## Directions for this task
The pictures in the listing below are to be skipped, while the lines between the line holding "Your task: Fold" and the line holding "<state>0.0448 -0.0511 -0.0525", inclusive, are to be output exactly.

===============

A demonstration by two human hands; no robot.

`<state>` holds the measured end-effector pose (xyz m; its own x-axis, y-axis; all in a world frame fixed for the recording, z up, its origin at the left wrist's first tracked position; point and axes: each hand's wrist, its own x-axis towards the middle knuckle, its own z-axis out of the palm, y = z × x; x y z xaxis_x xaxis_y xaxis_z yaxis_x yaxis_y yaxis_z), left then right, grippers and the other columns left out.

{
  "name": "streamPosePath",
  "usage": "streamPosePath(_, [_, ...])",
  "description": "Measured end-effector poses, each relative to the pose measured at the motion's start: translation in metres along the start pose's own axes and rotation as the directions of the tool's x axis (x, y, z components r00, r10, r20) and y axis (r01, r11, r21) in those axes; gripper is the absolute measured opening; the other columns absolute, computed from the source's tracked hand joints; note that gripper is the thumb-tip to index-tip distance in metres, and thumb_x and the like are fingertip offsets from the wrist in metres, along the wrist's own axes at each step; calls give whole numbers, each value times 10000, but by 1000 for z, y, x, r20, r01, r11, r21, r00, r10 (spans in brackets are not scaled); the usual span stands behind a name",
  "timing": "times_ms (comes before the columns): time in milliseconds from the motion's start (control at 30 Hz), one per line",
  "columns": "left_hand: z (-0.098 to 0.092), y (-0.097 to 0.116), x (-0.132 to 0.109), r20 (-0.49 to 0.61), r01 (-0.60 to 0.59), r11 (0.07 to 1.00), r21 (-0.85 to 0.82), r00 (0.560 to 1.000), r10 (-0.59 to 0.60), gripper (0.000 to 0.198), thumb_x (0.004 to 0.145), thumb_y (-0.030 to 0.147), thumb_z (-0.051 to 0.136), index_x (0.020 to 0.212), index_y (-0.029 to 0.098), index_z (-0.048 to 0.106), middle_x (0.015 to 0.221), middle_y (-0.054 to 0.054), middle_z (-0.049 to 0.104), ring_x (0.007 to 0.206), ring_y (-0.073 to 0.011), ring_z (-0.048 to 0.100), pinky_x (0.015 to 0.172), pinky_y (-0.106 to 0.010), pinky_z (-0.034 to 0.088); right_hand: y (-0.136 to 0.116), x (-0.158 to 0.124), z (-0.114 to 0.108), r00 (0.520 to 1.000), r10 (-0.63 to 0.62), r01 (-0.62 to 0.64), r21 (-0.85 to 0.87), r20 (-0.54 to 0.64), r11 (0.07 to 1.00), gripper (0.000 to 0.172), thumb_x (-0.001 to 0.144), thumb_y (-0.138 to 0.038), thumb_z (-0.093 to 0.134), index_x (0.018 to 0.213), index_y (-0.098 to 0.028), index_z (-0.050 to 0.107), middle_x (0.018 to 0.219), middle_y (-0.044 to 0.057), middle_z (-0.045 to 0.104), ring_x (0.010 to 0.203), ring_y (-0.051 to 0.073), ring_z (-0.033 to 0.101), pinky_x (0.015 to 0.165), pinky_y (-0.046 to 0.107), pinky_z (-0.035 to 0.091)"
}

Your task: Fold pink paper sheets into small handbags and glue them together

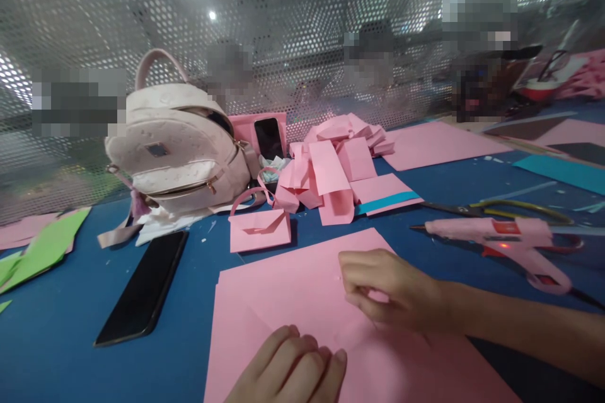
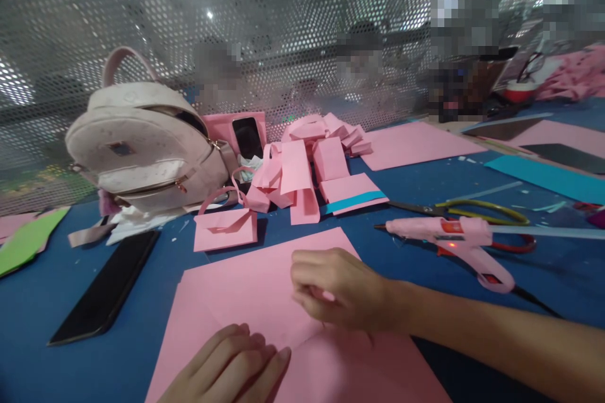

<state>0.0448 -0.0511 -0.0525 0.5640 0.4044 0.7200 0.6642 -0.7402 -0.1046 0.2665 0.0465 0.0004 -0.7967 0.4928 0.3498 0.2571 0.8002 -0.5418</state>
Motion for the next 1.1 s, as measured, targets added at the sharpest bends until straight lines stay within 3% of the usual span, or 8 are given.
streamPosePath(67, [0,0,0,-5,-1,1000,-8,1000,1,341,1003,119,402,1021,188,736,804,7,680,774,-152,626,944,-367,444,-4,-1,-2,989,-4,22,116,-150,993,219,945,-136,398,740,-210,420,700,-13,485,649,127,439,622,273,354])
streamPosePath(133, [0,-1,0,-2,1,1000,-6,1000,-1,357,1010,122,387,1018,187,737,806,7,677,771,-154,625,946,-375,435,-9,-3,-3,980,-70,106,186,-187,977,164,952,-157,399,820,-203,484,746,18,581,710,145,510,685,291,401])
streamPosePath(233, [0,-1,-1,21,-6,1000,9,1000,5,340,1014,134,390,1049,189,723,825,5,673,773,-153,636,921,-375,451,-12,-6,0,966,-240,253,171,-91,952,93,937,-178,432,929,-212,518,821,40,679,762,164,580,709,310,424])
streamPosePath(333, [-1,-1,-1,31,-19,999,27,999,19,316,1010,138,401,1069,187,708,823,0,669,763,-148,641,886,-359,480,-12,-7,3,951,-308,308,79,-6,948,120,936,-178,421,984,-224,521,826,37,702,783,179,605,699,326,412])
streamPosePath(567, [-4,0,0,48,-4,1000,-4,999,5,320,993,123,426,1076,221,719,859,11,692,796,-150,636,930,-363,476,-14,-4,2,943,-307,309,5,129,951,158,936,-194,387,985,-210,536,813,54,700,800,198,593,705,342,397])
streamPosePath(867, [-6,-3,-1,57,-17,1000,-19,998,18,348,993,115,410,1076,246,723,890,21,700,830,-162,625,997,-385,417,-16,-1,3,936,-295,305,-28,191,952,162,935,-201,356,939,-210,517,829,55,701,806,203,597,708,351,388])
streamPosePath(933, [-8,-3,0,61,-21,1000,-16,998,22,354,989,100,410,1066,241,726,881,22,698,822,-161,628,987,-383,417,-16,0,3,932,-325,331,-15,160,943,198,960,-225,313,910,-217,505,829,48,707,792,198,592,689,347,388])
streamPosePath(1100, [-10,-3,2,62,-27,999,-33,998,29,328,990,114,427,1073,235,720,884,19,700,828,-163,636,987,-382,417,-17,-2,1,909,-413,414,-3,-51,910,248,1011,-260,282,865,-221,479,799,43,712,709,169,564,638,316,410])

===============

## Answer for this exercise
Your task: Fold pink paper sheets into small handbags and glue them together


<state>0.0448 -0.0511 -0.0525 0.5640 0.4044 0.7200 0.6642 -0.7402 -0.1046 0.2665 0.0465 0.0004 -0.7967 0.4928 0.3498 0.2571 0.8002 -0.5418</state>

Nothing remains to be added to the answer.